No Hiding Place: Galamsey Reaches Your Home, Your Table, and Your Children
When people hear the word galamsey, many picture a distant forest, a muddy river, or a group of miners crouched over a pan of silt. It feels far away, an issue for rural districts and mining towns, not for city dwellers, ministers in Accra, or families living in gated communities. But galamsey has a way of traveling. Its poison does not respect fences, titles, or postcodes. Even if you have never seen a galamsey pit, you have likely eaten from one, drunk from one, or breathed the dust it left behind.
From Pit to Plate
Mercury from gold amalgamation and arsenic from disturbed soils do not stay put. They wash into rivers, are absorbed by crops such as cassava and plantain, and end up in market stalls in Kumasi, Accra and other parts of the country. In Atiwa East, researchers found cassava with mercury levels above recommended safety limits, and those roots do not just feed the villagers who grew them; they travel in sacks to feed cities.
Fish pulled from polluted rivers, vegetables irrigated with tainted water, and grains grown downstream of mining sites all carry a trace of the chemicals used upstream. And these are not just local delicacies, they become part of school lunches, chop bar menus, and the very meals served at the tables of the ordinary Ghanaians, members of parliaments, ministers, and even the president. The galamsey crisis dines with us all.

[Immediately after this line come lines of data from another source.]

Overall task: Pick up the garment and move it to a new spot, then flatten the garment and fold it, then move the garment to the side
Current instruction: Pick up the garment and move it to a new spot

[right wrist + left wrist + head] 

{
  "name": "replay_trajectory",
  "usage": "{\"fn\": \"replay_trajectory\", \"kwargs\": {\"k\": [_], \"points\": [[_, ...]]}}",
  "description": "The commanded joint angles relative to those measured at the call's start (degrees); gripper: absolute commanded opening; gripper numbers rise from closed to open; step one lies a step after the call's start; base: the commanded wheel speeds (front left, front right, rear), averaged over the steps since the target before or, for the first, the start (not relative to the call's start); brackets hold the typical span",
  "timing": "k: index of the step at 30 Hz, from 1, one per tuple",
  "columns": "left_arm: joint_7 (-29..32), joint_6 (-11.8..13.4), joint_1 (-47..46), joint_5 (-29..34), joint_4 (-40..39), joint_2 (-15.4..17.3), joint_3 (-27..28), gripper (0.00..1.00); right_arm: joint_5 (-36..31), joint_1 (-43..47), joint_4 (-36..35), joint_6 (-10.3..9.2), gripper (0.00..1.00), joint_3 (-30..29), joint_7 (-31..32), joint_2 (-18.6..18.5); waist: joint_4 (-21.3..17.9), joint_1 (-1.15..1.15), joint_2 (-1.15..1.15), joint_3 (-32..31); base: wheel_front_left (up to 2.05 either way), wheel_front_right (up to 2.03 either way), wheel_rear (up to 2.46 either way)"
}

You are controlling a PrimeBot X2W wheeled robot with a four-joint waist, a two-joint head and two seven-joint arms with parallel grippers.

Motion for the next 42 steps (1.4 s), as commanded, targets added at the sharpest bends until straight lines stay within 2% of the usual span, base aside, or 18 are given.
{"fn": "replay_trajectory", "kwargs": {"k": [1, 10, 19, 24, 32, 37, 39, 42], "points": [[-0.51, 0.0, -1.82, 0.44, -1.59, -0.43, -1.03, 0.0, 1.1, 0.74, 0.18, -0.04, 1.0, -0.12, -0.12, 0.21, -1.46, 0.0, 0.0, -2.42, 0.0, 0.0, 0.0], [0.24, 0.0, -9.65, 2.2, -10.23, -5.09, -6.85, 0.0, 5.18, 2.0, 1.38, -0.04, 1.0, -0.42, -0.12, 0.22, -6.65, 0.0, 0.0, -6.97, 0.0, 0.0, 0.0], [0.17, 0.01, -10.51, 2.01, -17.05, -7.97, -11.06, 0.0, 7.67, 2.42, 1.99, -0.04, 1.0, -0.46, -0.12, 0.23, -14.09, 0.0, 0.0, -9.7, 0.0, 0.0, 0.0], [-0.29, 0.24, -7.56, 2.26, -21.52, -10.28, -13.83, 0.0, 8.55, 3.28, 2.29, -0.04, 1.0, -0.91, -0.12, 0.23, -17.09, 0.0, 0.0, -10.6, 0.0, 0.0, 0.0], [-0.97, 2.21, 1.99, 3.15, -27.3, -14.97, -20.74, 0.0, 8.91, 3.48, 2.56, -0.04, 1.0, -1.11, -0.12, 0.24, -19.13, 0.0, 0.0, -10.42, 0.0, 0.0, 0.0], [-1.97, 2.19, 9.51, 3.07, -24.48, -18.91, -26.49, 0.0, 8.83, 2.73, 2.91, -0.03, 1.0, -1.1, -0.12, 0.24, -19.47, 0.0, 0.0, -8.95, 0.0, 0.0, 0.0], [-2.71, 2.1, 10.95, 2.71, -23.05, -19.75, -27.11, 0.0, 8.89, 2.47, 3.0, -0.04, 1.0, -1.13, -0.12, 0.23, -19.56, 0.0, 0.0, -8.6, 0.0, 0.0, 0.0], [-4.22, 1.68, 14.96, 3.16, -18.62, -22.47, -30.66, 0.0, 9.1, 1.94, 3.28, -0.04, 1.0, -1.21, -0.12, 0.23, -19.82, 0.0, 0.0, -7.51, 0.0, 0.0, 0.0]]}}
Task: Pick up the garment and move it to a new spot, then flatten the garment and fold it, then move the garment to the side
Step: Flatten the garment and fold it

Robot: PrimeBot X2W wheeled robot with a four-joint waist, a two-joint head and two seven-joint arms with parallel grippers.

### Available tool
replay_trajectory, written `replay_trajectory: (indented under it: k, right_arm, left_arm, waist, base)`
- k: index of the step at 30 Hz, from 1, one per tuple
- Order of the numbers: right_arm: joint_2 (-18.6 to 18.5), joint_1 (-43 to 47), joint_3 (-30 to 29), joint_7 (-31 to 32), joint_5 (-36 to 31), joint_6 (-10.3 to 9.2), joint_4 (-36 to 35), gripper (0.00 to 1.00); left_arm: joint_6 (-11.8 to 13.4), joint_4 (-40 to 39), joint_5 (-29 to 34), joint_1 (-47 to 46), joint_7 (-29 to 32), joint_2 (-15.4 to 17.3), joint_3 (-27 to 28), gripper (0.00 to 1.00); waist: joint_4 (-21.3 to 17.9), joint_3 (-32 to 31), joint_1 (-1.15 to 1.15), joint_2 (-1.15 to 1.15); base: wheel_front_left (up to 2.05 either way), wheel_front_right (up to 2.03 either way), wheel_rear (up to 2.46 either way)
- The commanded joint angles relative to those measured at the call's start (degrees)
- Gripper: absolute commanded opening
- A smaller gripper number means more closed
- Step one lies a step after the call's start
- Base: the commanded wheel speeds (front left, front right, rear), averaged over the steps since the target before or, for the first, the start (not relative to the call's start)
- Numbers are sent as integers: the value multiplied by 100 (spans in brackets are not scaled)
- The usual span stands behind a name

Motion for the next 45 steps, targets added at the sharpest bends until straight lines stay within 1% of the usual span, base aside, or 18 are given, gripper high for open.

Consider this: A family in East Legon sits down for Sunday lunch boiled yam, kontomire stew, and grilled tilapia. They are far from any mining site, yet recent research by Pure Earth and Ghana’s EPA found toxic levels of lead and mercury in fish and vegetables from artisanal mining areas, with some samples showing lead up to 2.8 mg/kg and mercury levels over 130× the safe limit. The tilapia might have come from a polluted river in Central Region, the kontomire grown in Western North where lead in leaves reached 3.1 mg/kg, and the yam from Atiwa East where cassava was found with mercury above international food safety limits. This is how galamsey enters our kitchens silently not as a news headline, but as a meal.

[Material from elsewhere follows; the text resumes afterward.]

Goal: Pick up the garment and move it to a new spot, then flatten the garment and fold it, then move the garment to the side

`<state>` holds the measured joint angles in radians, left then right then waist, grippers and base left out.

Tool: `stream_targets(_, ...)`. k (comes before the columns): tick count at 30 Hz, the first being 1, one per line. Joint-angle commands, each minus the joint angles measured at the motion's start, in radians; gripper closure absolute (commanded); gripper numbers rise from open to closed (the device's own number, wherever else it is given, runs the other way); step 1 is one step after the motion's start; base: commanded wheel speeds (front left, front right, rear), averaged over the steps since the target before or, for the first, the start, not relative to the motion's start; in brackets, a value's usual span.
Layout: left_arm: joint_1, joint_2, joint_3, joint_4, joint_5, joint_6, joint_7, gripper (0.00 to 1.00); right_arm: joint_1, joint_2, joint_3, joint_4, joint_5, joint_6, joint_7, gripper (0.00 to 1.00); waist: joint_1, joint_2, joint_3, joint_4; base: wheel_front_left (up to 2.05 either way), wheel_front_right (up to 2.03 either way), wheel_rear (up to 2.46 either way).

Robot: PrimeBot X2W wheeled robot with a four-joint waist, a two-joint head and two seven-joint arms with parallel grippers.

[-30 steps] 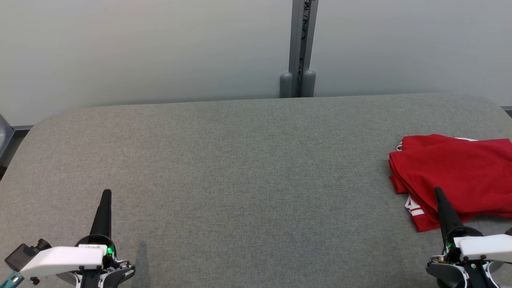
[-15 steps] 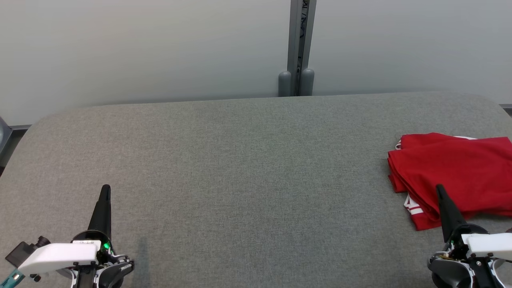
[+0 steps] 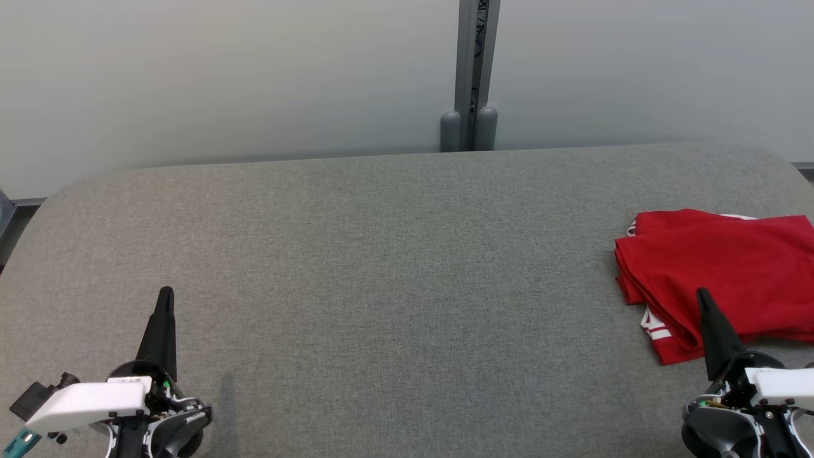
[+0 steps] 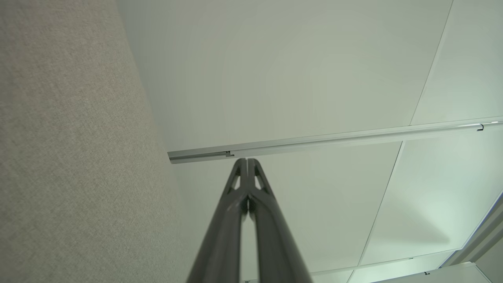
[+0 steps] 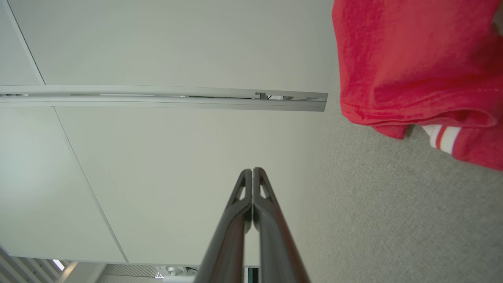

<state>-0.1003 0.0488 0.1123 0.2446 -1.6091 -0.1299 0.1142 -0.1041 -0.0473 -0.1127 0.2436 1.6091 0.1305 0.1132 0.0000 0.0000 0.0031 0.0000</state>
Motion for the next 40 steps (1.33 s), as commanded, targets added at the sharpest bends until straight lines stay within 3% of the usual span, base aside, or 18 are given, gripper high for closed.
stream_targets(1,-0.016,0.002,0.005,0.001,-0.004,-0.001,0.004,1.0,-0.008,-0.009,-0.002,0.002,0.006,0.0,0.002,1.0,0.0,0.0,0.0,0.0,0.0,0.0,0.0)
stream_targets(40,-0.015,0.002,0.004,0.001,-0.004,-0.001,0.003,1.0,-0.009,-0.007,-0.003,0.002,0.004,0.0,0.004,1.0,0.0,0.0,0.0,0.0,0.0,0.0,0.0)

Invisible Dust, Visible Harm
The reach of galamsey is not limited to water and crops. Dust from mine sites travels kilometers on the wind. Airborne particles rich in lead, silica, and other contaminants settle on roofs, in open wells, and on the leaves of crops. Inhaled over time, they can scar lungs, worsen asthma, and carry heavy metals into the bloodstream. Urban areas may be miles away from active galamsey operations, but they are not immune. Contaminated river water is often pumped, treated at great expense, and piped into our homes. And as Ghana Water Company has repeatedly warned, treatment costs are rising sharply costs that are passed to consumers through tariff hikes.
Health Without Borders
Chemical exposure from galamsey is not dramatic like an accident or a flood; it is slow, cumulative, and cruelly democratic. Children in wealthy neighborhoods and poor villages alike may be consuming the same mercury-laced yam or fruits. Chronic exposure can impair brain development, reduce IQ, and raise the risk of kidney disease or cancer. There is no exception, not for judges, not for miners, not for the political class, not for those who think they are far removed from the problem. The contamination we permit eventually finds our tables, our bodies, and our children’s bloodstreams.

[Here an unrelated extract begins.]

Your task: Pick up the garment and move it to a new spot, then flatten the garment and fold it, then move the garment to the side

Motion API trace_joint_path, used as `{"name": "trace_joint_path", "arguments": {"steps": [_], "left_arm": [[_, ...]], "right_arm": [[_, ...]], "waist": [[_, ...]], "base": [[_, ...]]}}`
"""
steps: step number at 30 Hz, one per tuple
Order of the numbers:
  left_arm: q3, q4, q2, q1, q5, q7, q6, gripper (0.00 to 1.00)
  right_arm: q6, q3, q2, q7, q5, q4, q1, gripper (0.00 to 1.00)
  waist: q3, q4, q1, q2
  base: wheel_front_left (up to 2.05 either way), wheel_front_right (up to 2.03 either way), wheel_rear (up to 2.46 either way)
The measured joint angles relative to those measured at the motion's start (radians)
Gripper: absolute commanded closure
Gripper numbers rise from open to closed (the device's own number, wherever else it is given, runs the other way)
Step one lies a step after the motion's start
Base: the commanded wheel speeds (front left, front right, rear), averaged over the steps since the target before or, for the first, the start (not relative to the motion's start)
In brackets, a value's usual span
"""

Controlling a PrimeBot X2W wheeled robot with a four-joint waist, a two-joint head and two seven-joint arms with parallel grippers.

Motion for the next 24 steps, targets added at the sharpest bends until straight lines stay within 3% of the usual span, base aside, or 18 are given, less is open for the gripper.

The National Mirror, there is no hiding Place
This is why the galamsey debate cannot be reduced to a rural security problem or a “local government issue.” It is a national health emergency. It is also a mirror, reflecting the uncomfortable truth that by tolerating illegal mining, we are tolerating the gradual poisoning of our entire population. There is no hiding place. Not for the galamseyer who drinks from the same stream he pollutes. Not for the policymaker whose family consumes the same cassava he failed to protect. Not for the citizen who looks away and assumes the problem is someone else’s to solve.
A Call to Collective Action
The solution must therefore be collective. Protecting buffer zones around rivers, phasing out mercury, investing in soil and crop testing, and prosecuting financiers of illegal mining are not favors to rural communities, they are measures to protect the whole country. If Ghana does not confront this crisis, the day will come when we look at a sick child or a rising water bill and realize that we were complicit in letting this happen.
Galamsey has already come to our table. The question is whether we will let it stay for dinner or finally show it the door.
The writer, Jonathan Awewomom, is a GH Research Scientist based in Miami, FLorida-USA and a Contributor to National Discourse.